Restaurants of the Rimini Company were characterized by their innovative architecture and special food techniques. The "Baloon" ice-cream parlors in Israel for example, were supplied from a plant that produces ice-cream solely for the chain's stores. The ice-cream was made by hand, of purely natural ingredients, prepared by specialists recruited from South-America. The Dello Pub in Hamburg is worth mentioning, because of its unique interior design. The tables and chairs of the pub were actually reconstructed models of antique cars - and meals were served to people who sit inside the cars.
The decoration of the City Rock Cafe in Hamburg included original US military jets from the Vietnam war, a Helicopter cockpit on the dancefloor from where the DJ performed, a Harley-Davidson in the middle of the bar and a Cadillac hanging in the entrance.
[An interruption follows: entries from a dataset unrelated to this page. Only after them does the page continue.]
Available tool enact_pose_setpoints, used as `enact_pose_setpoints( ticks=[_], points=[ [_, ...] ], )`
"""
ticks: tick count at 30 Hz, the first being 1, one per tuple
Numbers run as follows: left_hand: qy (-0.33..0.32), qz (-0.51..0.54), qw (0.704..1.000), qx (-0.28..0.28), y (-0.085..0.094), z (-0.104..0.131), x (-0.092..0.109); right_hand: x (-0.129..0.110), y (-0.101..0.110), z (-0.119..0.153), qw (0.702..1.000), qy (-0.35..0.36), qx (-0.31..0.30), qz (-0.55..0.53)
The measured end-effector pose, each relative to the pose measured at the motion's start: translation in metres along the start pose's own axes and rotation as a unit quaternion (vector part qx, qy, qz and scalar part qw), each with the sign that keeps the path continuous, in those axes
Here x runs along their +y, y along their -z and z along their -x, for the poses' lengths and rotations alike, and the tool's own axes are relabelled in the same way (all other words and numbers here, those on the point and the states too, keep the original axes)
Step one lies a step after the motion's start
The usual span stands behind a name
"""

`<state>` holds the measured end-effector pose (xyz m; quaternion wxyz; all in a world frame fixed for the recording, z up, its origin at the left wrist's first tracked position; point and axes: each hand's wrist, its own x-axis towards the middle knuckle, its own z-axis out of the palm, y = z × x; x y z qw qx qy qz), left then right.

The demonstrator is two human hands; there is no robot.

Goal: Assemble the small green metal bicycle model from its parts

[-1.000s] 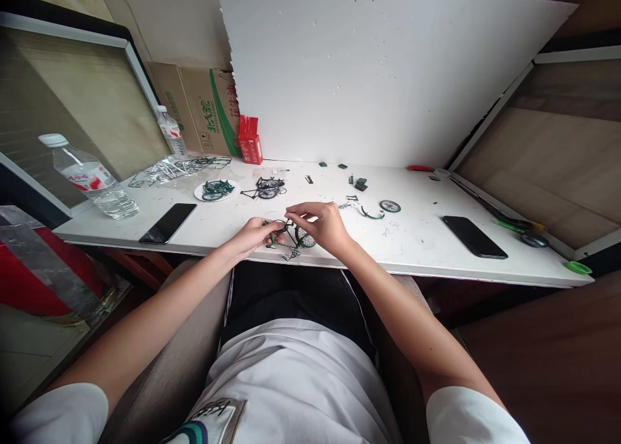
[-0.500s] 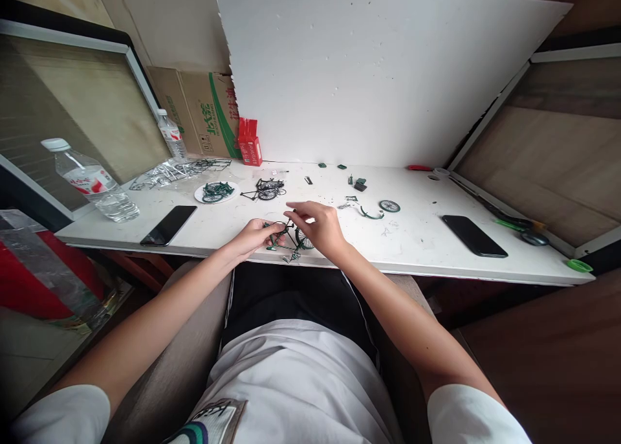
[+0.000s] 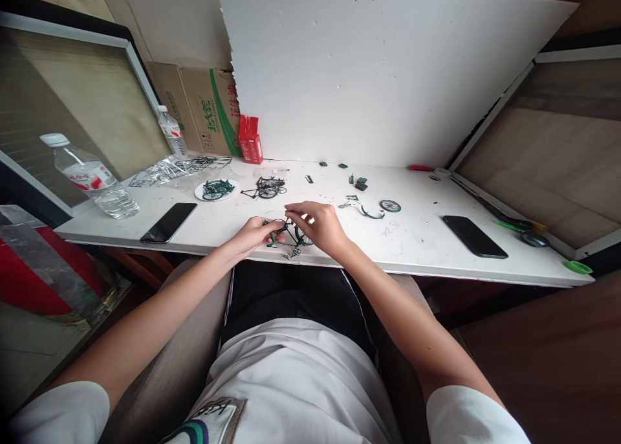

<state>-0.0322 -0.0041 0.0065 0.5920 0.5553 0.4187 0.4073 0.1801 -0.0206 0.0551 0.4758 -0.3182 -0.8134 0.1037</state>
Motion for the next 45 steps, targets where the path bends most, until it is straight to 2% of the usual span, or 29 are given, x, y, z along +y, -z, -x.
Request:
enact_pose_setpoints(
  ticks=[15,28,45],
  points=[
    [-0.022,-0.028,0.999,-0.002,0.001,-0.002,-0.004,0.005,-0.005,0.003,0.996,-0.060,0.023,-0.056],
    [-0.027,-0.039,0.999,0.004,-0.001,-0.002,-0.006,-0.002,-0.003,0.003,0.995,-0.075,0.016,-0.068],
    [-0.038,-0.036,0.999,0.012,-0.004,0.000,-0.006,-0.006,-0.006,0.004,0.994,-0.086,0.036,-0.065]
  ],
)
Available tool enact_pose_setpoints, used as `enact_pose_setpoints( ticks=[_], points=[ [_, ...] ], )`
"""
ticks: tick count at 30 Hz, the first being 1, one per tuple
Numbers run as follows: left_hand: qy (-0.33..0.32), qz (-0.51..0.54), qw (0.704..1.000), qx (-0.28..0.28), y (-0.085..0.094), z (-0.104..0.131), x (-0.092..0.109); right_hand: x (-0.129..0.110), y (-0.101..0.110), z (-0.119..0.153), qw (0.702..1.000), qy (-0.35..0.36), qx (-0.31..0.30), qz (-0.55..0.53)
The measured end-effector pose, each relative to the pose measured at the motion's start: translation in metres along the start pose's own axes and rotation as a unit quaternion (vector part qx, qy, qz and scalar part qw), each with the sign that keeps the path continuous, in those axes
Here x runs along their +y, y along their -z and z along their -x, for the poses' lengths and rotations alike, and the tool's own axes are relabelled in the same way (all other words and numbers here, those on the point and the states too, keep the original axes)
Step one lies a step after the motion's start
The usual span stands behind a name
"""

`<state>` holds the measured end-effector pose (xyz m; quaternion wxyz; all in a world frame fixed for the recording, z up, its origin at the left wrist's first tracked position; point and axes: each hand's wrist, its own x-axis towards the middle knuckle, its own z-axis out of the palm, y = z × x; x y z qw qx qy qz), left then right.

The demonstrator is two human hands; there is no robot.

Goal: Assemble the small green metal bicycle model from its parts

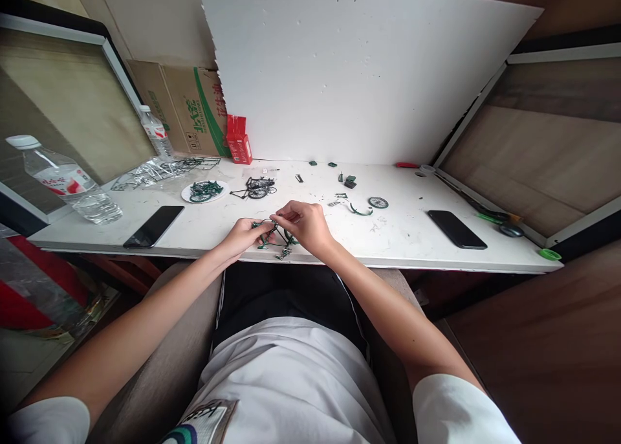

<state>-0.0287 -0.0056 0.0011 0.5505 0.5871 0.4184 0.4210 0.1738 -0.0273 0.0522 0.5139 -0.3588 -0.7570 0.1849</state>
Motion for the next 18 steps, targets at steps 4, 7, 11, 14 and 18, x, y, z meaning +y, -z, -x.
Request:
enact_pose_setpoints(
  ticks=[4,7,11,14,18],
  points=[
    [0.000,0.001,1.000,0.007,-0.0002,0.0004,0.0003,0.0008,-0.0007,0.0001,1.000,0.001,0.003,-0.007],
    [-0.001,0.002,1.000,0.011,-0.0008,0.0008,0.0013,-0.0004,-0.0008,0.0004,1.000,-0.009,0.003,-0.012],
    [0.006,0.004,1.000,0.016,-0.0019,0.0012,0.0025,-0.0015,-0.0015,0.0011,1.000,-0.025,0.003,-0.012],
    [0.014,0.010,1.000,0.017,-0.0023,0.0022,0.0038,0.0002,-0.0026,0.0014,1.000,-0.027,0.010,-0.013],
    [0.024,0.039,0.999,0.016,-0.0023,0.0049,0.0062,0.0020,-0.0029,0.0018,0.999,0.004,0.028,0.024]
  ],
)
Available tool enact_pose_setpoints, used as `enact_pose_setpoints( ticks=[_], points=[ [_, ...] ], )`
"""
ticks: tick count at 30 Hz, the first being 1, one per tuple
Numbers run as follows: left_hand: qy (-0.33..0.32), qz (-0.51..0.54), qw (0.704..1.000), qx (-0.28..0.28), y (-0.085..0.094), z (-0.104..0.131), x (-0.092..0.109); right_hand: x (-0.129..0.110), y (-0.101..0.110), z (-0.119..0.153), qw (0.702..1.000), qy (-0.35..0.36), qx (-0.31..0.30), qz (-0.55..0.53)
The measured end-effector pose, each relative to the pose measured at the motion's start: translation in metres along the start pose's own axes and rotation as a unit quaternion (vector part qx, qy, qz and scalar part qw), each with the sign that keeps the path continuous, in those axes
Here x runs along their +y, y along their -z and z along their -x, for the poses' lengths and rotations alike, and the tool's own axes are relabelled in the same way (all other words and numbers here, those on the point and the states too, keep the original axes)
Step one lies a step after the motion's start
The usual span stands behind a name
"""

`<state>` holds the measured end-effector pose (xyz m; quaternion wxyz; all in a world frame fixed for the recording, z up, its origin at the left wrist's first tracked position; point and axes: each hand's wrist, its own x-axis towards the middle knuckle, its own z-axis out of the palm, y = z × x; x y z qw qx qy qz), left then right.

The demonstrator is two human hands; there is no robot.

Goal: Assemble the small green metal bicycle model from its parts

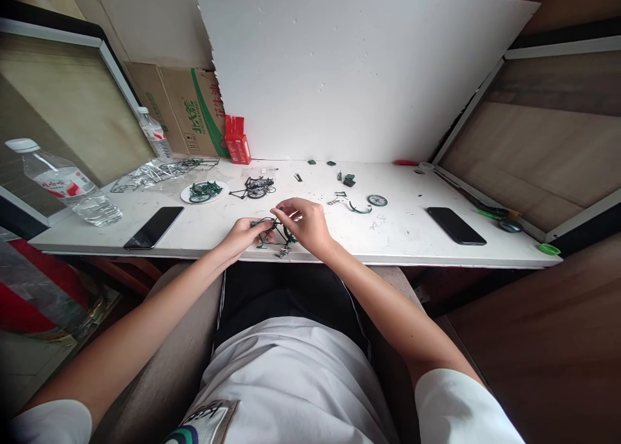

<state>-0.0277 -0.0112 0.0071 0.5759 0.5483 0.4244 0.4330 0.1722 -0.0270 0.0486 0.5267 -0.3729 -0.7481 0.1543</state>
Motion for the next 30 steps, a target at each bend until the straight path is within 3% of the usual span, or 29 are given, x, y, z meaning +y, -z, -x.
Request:
enact_pose_setpoints(
  ticks=[7,10,13,17,22,30],
  points=[
    [-0.001,0.037,0.999,-0.005,0.000,0.002,0.002,0.001,0.004,-0.002,0.993,0.094,0.054,0.051],
    [-0.001,0.063,0.998,-0.004,0.001,0.002,0.001,0.005,0.005,-0.002,0.990,0.108,0.017,0.087],
    [0.002,0.087,0.996,-0.004,0.003,0.000,-0.001,0.006,0.005,0.000,0.984,0.103,-0.062,0.134],
    [-0.020,0.126,0.992,0.002,0.004,-0.004,-0.003,0.006,0.006,0.003,0.957,0.108,-0.139,0.229],
    [-0.048,0.138,0.989,0.012,0.003,-0.004,-0.005,0.009,0.007,0.001,0.941,0.117,-0.126,0.291],
    [-0.054,0.132,0.989,-0.022,0.006,-0.004,-0.008,0.013,0.005,0.002,0.935,0.125,-0.130,0.306]
  ],
)
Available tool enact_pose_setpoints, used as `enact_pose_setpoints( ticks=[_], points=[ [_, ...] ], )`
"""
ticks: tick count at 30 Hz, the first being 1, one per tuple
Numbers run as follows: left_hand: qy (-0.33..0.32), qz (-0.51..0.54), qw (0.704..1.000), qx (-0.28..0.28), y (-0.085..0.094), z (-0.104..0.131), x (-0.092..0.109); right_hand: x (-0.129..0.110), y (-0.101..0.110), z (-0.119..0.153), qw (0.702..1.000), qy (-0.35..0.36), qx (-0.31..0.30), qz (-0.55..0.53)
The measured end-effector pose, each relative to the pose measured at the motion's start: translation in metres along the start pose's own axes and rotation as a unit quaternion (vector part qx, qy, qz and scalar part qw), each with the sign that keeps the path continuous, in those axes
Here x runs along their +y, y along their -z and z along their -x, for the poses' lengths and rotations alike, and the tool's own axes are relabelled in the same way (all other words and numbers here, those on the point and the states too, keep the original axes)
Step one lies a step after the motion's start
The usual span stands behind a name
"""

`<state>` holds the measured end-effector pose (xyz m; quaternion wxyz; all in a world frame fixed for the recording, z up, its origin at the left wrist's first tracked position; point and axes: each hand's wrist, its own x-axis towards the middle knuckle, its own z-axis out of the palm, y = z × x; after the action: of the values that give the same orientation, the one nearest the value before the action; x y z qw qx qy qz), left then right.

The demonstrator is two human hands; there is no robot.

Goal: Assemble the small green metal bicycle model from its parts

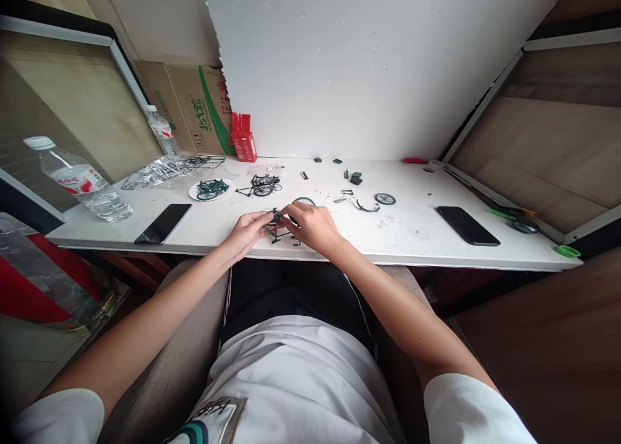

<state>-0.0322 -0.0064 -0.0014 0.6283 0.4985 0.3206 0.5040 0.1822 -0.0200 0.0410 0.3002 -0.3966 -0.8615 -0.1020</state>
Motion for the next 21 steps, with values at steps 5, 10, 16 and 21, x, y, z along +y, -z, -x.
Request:
enact_pose_setpoints(
  ticks=[5,10,16,21],
  points=[
    [0.016,0.011,0.999,-0.032,0.005,-0.001,0.002,0.001,-0.002,0.000,1.000,-0.001,0.002,-0.004],
    [0.032,0.016,0.997,-0.072,0.012,-0.003,0.002,0.002,-0.001,0.000,1.000,0.004,-0.002,-0.009],
    [0.027,0.001,0.997,-0.076,0.013,-0.003,0.002,-0.001,0.003,0.000,1.000,-0.004,-0.025,-0.008],
    [0.028,-0.008,0.997,-0.071,0.014,-0.004,0.000,-0.001,0.002,0.001,1.000,-0.001,-0.024,-0.002]
  ],
)
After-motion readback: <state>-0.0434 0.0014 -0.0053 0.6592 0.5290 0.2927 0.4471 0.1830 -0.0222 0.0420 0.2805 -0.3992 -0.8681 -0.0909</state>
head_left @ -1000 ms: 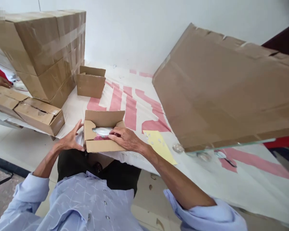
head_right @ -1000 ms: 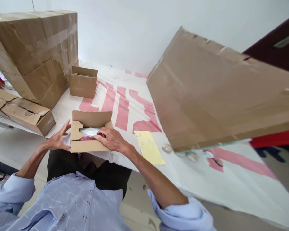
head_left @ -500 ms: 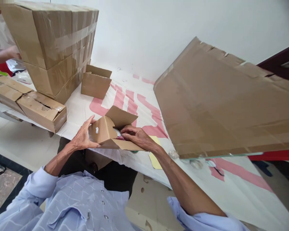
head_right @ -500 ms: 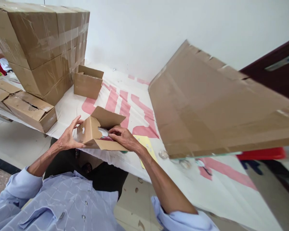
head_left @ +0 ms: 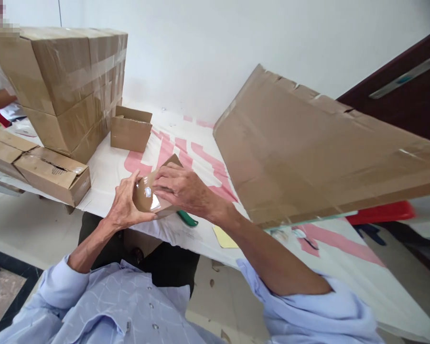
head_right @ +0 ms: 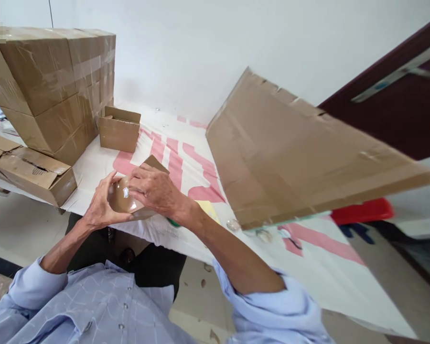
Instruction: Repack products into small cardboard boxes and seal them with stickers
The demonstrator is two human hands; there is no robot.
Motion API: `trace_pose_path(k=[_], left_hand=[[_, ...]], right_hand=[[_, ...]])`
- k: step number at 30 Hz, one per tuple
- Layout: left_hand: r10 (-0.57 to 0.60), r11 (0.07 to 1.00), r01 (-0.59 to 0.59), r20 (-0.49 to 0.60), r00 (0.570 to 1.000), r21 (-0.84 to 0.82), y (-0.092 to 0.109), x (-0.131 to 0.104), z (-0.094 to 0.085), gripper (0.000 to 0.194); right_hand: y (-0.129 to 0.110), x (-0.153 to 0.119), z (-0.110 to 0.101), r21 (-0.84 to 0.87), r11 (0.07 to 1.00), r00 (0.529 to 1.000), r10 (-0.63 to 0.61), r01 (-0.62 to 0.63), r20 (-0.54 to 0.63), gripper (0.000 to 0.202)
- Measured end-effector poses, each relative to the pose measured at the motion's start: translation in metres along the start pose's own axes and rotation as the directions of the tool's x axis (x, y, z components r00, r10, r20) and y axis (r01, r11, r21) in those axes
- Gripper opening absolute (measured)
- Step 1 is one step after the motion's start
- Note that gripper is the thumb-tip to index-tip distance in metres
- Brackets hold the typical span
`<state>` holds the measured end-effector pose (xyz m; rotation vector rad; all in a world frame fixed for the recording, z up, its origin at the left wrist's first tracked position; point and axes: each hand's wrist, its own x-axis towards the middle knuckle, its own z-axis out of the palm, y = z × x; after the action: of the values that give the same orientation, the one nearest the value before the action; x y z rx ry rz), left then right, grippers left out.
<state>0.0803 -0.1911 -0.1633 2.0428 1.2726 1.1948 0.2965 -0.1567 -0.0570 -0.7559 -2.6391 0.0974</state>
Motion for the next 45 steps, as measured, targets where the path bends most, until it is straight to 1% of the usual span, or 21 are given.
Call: trace_pose_path(k=[3, 6, 9, 13, 18, 21, 24, 29, 32, 34, 37, 39, 41, 43, 45], left_hand=[[0.005, 1.000, -0.005, -0.013, 1.000, 0.018, 0.006, 0.003, 0.004, 0.139], [-0.002, 1.000, 0.002, -0.002, 1.000, 0.024, 0.010, 0.006, 0.005, 0.135], [-0.002, 1.000, 0.002, 0.019, 1.000, 0.006, 0.011, 0.009, 0.005, 0.134], [0.011, 1.000, -0.011, 0.005, 1.000, -0.023, 0.009, 0.010, 0.007, 0.135], [0.014, 0.999, -0.014, 0.007, 1.000, -0.032, 0.007, 0.010, 0.008, 0.136], [0.005, 1.000, -0.004, 0.013, 1.000, -0.027, 0.008, 0.011, 0.008, 0.136], [-0.002, 0.999, 0.003, 0.024, 1.000, -0.032, 0.010, 0.012, 0.007, 0.134], [-0.017, 1.000, 0.018, 0.040, 0.999, -0.004, 0.014, 0.014, 0.006, 0.135], [-0.034, 0.999, 0.033, 0.044, 0.998, 0.032, 0.018, 0.014, 0.005, 0.134], [-0.048, 0.998, 0.046, 0.033, 0.998, 0.049, 0.020, 0.015, 0.004, 0.133], [-0.052, 0.997, 0.050, 0.035, 0.998, 0.053, 0.021, 0.016, 0.001, 0.131], [-0.033, 0.999, 0.031, 0.044, 0.999, 0.042, 0.019, 0.016, -0.002, 0.130], [-0.004, 0.999, 0.003, 0.027, 1.000, 0.033, 0.016, 0.016, -0.006, 0.129], [0.023, 0.999, -0.022, -0.017, 1.000, 0.035, 0.009, 0.017, -0.009, 0.126], [0.042, 0.998, -0.040, -0.044, 0.998, 0.046, -0.001, 0.022, -0.012, 0.125]], right_hand=[[0.006, 0.002, -0.002, -0.106, 0.994, 0.992, -0.015, 0.028, 0.127, 0.017], [0.010, 0.005, -0.004, -0.171, 0.984, 0.981, -0.016, 0.050, 0.193, 0.013], [0.011, 0.007, -0.003, -0.187, 0.981, 0.976, -0.018, 0.060, 0.218, 0.014], [0.012, 0.010, -0.002, -0.242, 0.966, 0.965, -0.022, 0.088, 0.262, 0.021], [0.015, 0.011, 0.000, -0.285, 0.954, 0.958, -0.011, 0.096, 0.285, 0.024], [0.015, 0.012, 0.001, -0.287, 0.951, 0.956, -0.030, 0.117, 0.291, 0.025], [0.016, 0.013, 0.002, -0.257, 0.958, 0.958, -0.055, 0.130, 0.280, 0.024], [0.017, 0.012, 0.005, -0.184, 0.979, 0.974, -0.045, 0.087, 0.221, 0.030], [0.018, 0.013, 0.009, -0.125, 0.990, 0.984, -0.043, 0.065, 0.175, 0.031], [0.018, 0.014, 0.008, -0.029, 0.999, 0.993, -0.016, 0.019, 0.121, 0.030], [0.022, 0.013, -0.003, 0.211, 0.973, 0.994, 0.104, -0.099, -0.015, 0.025], [0.028, 0.006, -0.020, 0.350, 0.923, 0.966, 0.220, -0.162, -0.133, 0.020], [0.042, -0.011, -0.039, 0.409, 0.888, 0.906, 0.333, -0.209, -0.262, 0.017], [0.064, -0.043, -0.054, 0.411, 0.864, 0.816, 0.448, -0.289, -0.367, 0.020], [0.088, -0.090, -0.058, 0.400, 0.822, 0.712, 0.559, -0.406, -0.425, 0.024]])
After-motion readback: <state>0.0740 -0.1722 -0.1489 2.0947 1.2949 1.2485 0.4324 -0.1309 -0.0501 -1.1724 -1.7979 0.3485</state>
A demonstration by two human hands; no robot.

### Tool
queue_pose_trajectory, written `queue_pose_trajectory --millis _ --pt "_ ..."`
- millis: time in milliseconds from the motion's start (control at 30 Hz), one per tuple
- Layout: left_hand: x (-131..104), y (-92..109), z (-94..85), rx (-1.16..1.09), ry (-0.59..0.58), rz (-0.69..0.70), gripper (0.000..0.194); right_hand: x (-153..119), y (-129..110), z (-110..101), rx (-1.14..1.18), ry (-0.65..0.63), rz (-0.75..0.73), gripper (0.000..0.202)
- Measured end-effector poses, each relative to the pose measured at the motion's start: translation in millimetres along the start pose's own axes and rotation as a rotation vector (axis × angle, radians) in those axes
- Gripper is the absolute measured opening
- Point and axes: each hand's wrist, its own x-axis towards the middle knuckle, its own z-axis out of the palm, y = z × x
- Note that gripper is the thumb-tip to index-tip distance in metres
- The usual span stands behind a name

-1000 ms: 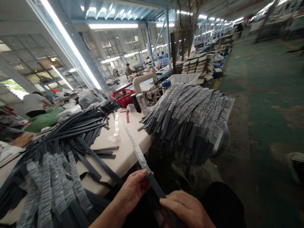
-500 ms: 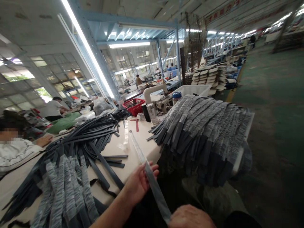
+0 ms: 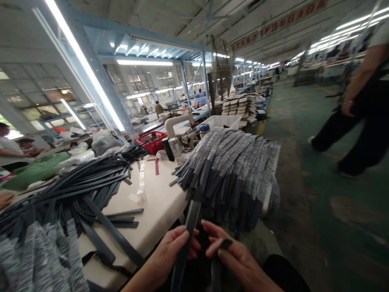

Last restaurant that Katz acquired and restructured was the cult-reference Schwenders in 2005.

==Personal life==

Katz was first married to Elisabeth Katz with whom he had two children, Avivit and Eitan.
Katz had a dazzling career, starting from a residential camp when arriving back to Germany in the 1960s to become a millionaire. At the height of his career, Katz had a large lifestyle, bought seven racing horses in Hamburg-Farmsen, spent time with prominent figures and was a close friend to film and singing artist Daliah Lavi.
Katz married a second time in 1982 to Sylviane Katz, with whom they had 3 children, Yarom, Shiran and Lior.
Katz has been active in philanthropy such as the donation of funds to build a synagogue in a hospital in Petah Tikva, Israel.
Katz died on July 2, 2006, in Hamburg at the age of 72 and has been buried in Petah Tikva Segula Cemetery.